ASSIGNED TASK:
Output nothing but the lines from the first line of the listing below through the line containing "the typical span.", printed exactly and free of pictures.

####################

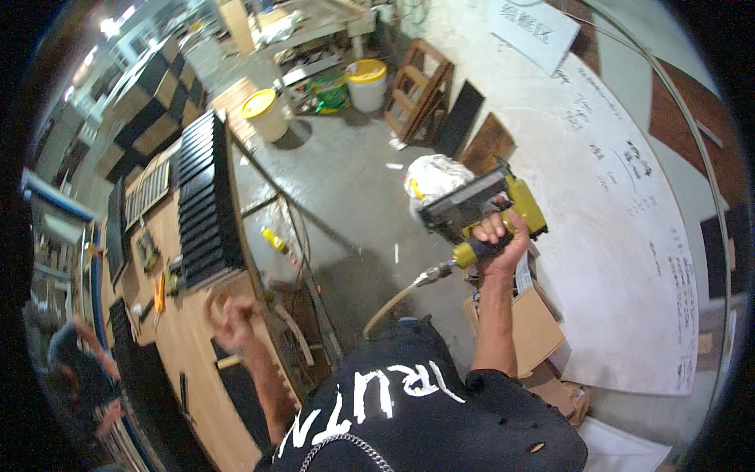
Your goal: The person marks a wood panel with a marker, aligns it with a wooden slatted component, and secures it using a pneumatic nail gun.
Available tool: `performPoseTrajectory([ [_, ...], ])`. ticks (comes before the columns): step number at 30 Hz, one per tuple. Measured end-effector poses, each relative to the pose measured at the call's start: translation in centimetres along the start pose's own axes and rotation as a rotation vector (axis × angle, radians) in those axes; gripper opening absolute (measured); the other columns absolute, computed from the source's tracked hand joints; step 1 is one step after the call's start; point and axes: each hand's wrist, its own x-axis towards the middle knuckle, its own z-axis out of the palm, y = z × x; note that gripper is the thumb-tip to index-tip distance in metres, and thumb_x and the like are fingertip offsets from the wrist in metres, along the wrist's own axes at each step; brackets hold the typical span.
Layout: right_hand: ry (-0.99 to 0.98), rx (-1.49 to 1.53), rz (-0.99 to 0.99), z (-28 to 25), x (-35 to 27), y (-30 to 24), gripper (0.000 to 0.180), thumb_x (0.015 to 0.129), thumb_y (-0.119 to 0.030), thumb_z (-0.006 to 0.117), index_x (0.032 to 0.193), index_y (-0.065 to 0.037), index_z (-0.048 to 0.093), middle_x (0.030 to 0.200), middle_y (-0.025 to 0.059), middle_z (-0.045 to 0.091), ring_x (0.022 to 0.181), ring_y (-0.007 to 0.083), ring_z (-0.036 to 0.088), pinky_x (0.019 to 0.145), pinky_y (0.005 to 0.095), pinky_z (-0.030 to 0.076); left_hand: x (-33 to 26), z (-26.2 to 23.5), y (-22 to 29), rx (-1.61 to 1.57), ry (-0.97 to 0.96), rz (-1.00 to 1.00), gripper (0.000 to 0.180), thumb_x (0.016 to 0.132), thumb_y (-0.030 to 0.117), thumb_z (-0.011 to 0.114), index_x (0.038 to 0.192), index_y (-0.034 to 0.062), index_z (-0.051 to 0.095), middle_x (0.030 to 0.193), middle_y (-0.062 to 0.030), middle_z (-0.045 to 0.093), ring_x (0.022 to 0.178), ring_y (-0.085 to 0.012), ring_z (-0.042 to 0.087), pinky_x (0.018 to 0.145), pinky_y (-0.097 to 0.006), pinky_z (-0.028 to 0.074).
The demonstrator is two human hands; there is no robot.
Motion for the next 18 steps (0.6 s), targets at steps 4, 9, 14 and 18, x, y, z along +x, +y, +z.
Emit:
performPoseTrajectory([
  [4, -0.106, 0.211, 0.203, 3.3, -0.9, 7.5, 0.033, 0.094, -0.022, 0.050, 0.114, 0.004, 0.055, 0.058, -0.0003, 0.038, 0.046, 0.0106, 0.041, 0.054, 0.0310, 0.044, 0.4, 5.4, 2.0, 0.443, -0.508, 0.457, 0.033, 0.092, 0.004, 0.055, 0.125, 0.0004, 0.053, 0.097, -0.0135, 0.065, 0.080, -0.0203, 0.064, 0.068, -0.034, 0.055],
  [9, -0.219, 0.179, 0.398, 7.6, -3.0, 12.2, 0.036, 0.095, -0.024, 0.045, 0.120, 0.000, 0.053, 0.059, -0.0001, 0.039, 0.048, 0.0116, 0.040, 0.055, 0.0308, 0.042, -0.2, 7.8, 6.7, 0.726, -0.450, 0.583, 0.061, 0.081, 0.028, 0.074, 0.126, -0.0048, 0.050, 0.115, -0.0207, 0.057, 0.097, -0.0350, 0.061, 0.082, -0.041, 0.053],
  [14, -0.284, 0.136, 0.484, 7.7, -3.9, 13.5, 0.039, 0.095, -0.025, 0.044, 0.125, -0.001, 0.048, 0.062, 0.0014, 0.042, 0.048, 0.0115, 0.043, 0.054, 0.0294, 0.043, -0.8, 6.4, 5.8, 0.885, -0.504, 0.590, 0.061, 0.081, 0.040, 0.071, 0.114, -0.0086, 0.056, 0.105, -0.0191, 0.057, 0.099, -0.0334, 0.058, 0.087, -0.041, 0.048],
  [18, -0.331, 0.172, 0.583, 8.1, -3.6, 14.7, 0.040, 0.095, -0.025, 0.045, 0.125, 0.001, 0.047, 0.062, 0.0008, 0.040, 0.047, 0.0102, 0.039, 0.051, 0.0273, 0.041, -1.0, 4.7, 5.1, 0.915, -0.429, 0.703, 0.056, 0.080, 0.041, 0.071, 0.104, -0.0088, 0.061, 0.096, -0.0172, 0.060, 0.090, -0.0299, 0.060, 0.080, -0.038, 0.049],
])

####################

YOUR SOLUTION:
Your goal: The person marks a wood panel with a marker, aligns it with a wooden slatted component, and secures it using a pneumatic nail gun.
Available tool: `performPoseTrajectory([ [_, ...], ])`. ticks (comes before the columns): step number at 30 Hz, one per tuple. Measured end-effector poses, each relative to the pose measured at the call's start: translation in centimetres along the start pose's own axes and rotation as a rotation vector (axis × angle, radians) in those axes; gripper opening absolute (measured); the other columns absolute, computed from the source's tracked hand joints; step 1 is one step after the call's start; point and axes: each hand's wrist, its own x-axis towards the middle knuckle, its own z-axis out of the palm, y = z × x; note that gripper is the thumb-tip to index-tip distance in metres, and thumb_x and the like are fingertip offsets from the wrist in metres, along the wrist's own axes at each step; brackets hold the typical span.

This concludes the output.